Conductor Film Development

[0040] 10 wt% hexanethiol-encapsulated 1.5 nm gold nanoparticles were dissolved in toluene. This was inkjet printed onto polyester substrates at room temperature. Due to the velocity of inkjet-printed droplets, a "splash" effect resulted upon impact of the droplet. After the evolution of the splash wave, the evaporation of the toluene resulted in the formation of a coffee-ring or donut structure. This is a known problem with inkjet printing. For conductor development, this is a crucial issue, since it results in the production of rough, films with high sheet resistance. Owing to their roughness, these films are generally unsuitable for use in multilayer interconnect structures, since overlying dielectrics are prone to pin-holes due to the poor coverage of the numerous ridges and valleys. The structure of a typical film showing the coffee-ring effect is presented in Fig. 8.

[0041] Fig. 8A is an atomic force micrograph showing the characteristics "coffee- ring" structure that results from splashing during droplet deposition, and Fig. 8B is profilometry of a typical film formed using this process, showing the substantial roughness.

[0042] The solution to this problem is to increase the evaporation rate of the solvent upon droplet deposition on the surface, preventing the splash wave from traveling, and hence eliminated the formation of the coffee-ring. This is achieved using substrate heating to enhance the evaporation rate of the solvent at the droplet surface. Indeed, upon raising the substrate temperature to 130°C, the toluene solvent evaporates almost instantaneously upon droplet deposition, eliminating more than 80% of the coffee-ring. This is apparent in Fig. 9A which shows the effect of substrate temperature during deposition on coffee-ring splash effect. Notice the dramatic reduction in the central coffee ring hole in the droplets, as shown in Fig. 9B. [0043] By overlaying droplets with a spacing substantially less than the droplet diameter, it is possible to use successive droplets to "fill" the coffee-ring produced by previous droplets. This results in the formation of films with improved smoothness, and almost complete elimination of the ridges at the edges of the film. Due to the small coffee-ring contribution from each drop, however, the center of a printed line is somewhat thinner than the edges, as shown in Fig. 10, which illustrates overlaying of successive drops to reduce the coffee-ring splash effect.

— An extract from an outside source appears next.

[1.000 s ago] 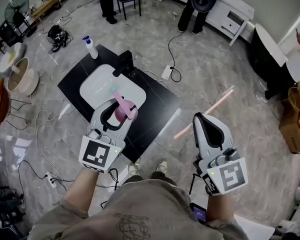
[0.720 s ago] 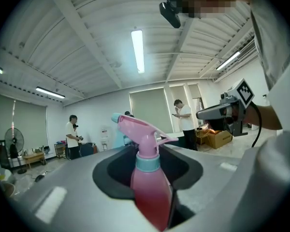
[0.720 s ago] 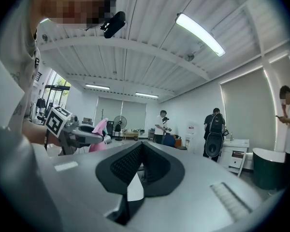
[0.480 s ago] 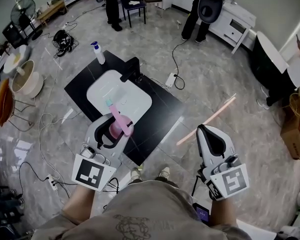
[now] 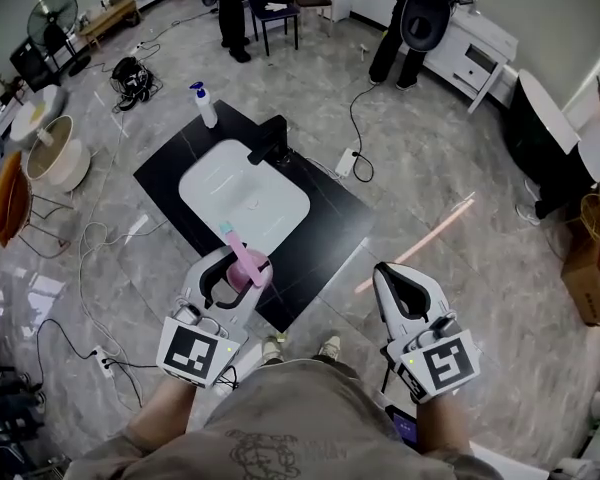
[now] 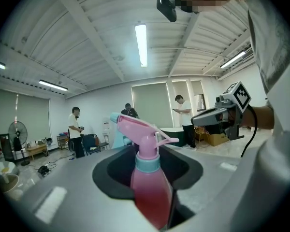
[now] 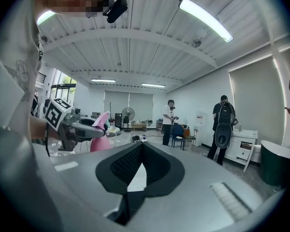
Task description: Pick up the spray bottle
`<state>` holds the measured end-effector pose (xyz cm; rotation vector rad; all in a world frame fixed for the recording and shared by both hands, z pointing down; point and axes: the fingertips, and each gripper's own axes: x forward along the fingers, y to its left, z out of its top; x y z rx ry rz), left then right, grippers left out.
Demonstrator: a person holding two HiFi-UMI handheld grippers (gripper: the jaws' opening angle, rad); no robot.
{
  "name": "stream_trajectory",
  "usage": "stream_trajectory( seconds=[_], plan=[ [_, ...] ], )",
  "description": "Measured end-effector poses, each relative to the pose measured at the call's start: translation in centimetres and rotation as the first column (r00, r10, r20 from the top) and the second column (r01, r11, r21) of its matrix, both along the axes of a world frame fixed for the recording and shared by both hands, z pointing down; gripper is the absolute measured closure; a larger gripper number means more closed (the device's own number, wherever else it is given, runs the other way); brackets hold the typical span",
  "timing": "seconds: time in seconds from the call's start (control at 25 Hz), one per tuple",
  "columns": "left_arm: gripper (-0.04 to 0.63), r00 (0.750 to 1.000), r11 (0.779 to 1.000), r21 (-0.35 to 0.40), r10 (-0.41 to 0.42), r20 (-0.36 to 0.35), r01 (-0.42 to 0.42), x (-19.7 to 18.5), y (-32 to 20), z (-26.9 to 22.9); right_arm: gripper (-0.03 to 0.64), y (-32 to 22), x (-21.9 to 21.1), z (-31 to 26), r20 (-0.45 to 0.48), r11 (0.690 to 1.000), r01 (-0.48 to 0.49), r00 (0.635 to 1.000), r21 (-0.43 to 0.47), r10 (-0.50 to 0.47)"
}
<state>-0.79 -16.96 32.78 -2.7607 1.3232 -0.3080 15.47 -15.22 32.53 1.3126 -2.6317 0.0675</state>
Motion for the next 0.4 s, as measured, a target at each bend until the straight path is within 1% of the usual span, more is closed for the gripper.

[0044] There is a disadvantage to using substrate heating to reduce the coffee-ring effect, however. To achieve good control on droplet placement, typical inkjet systems maintain a head-to-substrate distance of less than 2 mm. This results in substantial convective heat transfer to the head, which in turn results in enhanced evaporation of solvent at the nozzle tip. Consequently, there is an increased likelihood of partial and complete clogging of the head, resulting in tremendous process stability and reliability concerns while inkjetting. To solve this problem, we have experimented with a variety of lower-evaporation rate solvents. In particular, we have had excellent success using alpha-terpineol. The use of this solvent has several advantages. First, due to the slower evaporation rate of the solvent at the nozzle, it offers excellent clog resistance. Second, due to its higher viscosity compared to toluene, it provides a larger optimization window for substrate-heating-based control of the coffee-ring, and enables complete elimination of the coffee-ring effect at 160°C. By syncopating droplets, it is possible to produce extremely smooth lines, with no ridges and negligible cross-sectional thickness variation, as shown in Fig. 11, which illustrates smooth conductor lines obtained by printing gold nanoparticles dissolved in alpha- terpineol at a substrate temperature of 160°C.

[0045] Printing at elevated temperatures using alpha-terpineol has an additional advantage. Due to the higher-temperatures, the alkanethiol is removed more efficiently, resulting in lower sheet resistance, as shown in Fig. 12. This removal of the alkanethiol has been previously identified as an important requirement for producing low-resistance films. Indeed, by further optimization, conductivities as high as 70% of bulk gold have been obtained in thinner films. Sheet resistances as low as 23mΩ/square have been obtained in lμm thick films.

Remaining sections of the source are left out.